That the husband vacate the said property within one month from the date of these orders and deliver up all keys and security pass words to the said property to the enforcement officer or his nominee and thereafter the husband is restrained from entering upon the said property by himself, his servants or agents save with the written consent of the enforcement officer or his nominee.
That the Marshall is appointed to sign all documents on behalf of Mr Lotta necessary to effect the seizure and sale.
That the wife or the enforcement officer have liberty to apply to the Court for further or other orders on short notice.
That the Marshall must report to the Registry manager in writing concerning the outcome of these enforcement orders.
These enforcement orders remain in force for 12 months from this date.
Costs
That the husband pay the wife’s costs of and incidental to these enforcement proceedings assessed in the sum of $7,500.00 within one month from this date.
Note: The form of the order is subject to the entry of the order in the Court’s records.
IT IS NOTED that publication of this judgment by this Court under the pseudonym Lotta & Lotta has been approved by the Chief Justice pursuant to s 121(9)(g) of the Family Law Act 1975 (Cth).
Note: This copy of the Court’s Reasons for Judgment may be subject to review to remedy minor typographical or grammatical errors (r 17.02A(b) of the Family Law Rules 2004 (Cth)), or to record a variation to the order pursuant to r 17.02 Family Law Rules 2004 (Cth).
| FAMILY COURT OF AUSTRALIA AT PARRAMATTA |
FILE NUMBER: PAC 3435 of 2013
| Ms Lotta |
Applicant
And
| Mr Lotta |
Respondent
REASONS FOR JUDGMENT
This is an application for enforcement of final property orders and costs of and incidental to the enforcement application.

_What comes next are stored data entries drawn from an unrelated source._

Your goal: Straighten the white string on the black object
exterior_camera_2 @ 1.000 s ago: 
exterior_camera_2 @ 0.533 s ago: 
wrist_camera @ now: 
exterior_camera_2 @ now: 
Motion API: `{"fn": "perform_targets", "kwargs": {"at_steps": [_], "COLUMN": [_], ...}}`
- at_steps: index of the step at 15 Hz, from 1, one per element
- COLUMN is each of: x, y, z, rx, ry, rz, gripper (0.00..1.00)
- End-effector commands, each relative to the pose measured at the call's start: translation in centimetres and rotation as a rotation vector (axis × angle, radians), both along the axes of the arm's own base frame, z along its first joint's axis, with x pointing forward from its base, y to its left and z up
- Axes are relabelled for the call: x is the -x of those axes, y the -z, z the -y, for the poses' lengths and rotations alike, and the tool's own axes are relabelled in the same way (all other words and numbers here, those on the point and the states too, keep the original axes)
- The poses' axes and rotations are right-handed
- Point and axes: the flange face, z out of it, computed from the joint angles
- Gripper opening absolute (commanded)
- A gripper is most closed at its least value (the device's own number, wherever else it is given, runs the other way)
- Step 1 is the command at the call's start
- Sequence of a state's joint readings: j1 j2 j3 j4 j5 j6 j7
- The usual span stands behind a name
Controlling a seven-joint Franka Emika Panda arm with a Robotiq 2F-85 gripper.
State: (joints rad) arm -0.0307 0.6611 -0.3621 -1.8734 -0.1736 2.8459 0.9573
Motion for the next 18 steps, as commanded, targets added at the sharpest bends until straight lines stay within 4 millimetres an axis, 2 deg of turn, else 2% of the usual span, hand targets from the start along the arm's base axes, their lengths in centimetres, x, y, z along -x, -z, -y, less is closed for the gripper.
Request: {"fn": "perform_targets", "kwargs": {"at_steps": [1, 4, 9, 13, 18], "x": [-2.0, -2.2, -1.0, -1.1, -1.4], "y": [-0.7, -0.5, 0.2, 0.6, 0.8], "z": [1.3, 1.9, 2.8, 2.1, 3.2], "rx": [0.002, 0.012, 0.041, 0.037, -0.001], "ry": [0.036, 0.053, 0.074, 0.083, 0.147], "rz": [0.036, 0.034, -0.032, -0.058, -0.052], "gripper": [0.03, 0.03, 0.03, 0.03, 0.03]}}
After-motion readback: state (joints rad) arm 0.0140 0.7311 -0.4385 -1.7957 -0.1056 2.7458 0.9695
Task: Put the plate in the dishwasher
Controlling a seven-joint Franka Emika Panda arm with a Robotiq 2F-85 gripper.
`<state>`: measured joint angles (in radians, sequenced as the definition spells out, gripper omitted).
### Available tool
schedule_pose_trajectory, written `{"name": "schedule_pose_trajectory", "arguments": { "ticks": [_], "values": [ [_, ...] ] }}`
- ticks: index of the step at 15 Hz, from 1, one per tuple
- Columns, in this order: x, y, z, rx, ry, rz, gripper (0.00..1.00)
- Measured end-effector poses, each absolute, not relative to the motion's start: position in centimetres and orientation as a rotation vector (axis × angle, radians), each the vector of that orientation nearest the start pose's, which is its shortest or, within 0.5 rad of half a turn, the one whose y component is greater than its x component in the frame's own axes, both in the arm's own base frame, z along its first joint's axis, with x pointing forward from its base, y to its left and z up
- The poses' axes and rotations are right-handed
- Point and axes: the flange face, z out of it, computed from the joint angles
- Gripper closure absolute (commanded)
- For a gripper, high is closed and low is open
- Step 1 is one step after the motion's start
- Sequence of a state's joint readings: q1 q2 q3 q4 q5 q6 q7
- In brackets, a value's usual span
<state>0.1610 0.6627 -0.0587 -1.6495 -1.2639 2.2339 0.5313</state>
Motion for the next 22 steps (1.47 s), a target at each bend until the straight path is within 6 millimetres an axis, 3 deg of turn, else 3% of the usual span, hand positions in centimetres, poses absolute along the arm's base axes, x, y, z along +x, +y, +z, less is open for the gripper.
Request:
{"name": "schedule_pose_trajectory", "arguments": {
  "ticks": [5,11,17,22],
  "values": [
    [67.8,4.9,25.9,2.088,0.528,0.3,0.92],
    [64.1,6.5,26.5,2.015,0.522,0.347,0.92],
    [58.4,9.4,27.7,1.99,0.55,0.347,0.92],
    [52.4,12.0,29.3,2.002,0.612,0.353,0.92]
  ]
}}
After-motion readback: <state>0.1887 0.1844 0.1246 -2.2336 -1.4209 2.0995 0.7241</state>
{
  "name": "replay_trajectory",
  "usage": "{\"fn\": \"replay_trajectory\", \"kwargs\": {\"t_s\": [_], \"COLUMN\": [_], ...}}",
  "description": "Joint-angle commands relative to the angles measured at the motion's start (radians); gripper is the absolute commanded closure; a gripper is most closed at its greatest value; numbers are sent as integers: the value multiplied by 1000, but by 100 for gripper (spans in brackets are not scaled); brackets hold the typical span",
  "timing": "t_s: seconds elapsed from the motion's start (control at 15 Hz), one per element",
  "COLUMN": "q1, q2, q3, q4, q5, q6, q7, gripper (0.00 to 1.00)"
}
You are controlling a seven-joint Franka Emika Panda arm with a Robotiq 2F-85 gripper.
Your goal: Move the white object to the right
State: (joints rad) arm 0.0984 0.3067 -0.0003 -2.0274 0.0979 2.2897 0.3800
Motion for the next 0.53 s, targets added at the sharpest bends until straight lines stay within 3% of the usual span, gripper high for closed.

On 4 May 2017 the wife filed an Application in a Case in respect to the husband’s default in the payment to her of $496,000.00 pursuant to final property orders made on 6 February 2017. In summary the wife sought orders:
a)that she be appointed trustee for sale of the husband’s property at Y Street, Suburb B;
b)that upon sale of the property after payment of costs of sale commissions and expenses she received $496,000.00 plus interest accrued, and any payment ordered as to costs with the balance then payable to the husband.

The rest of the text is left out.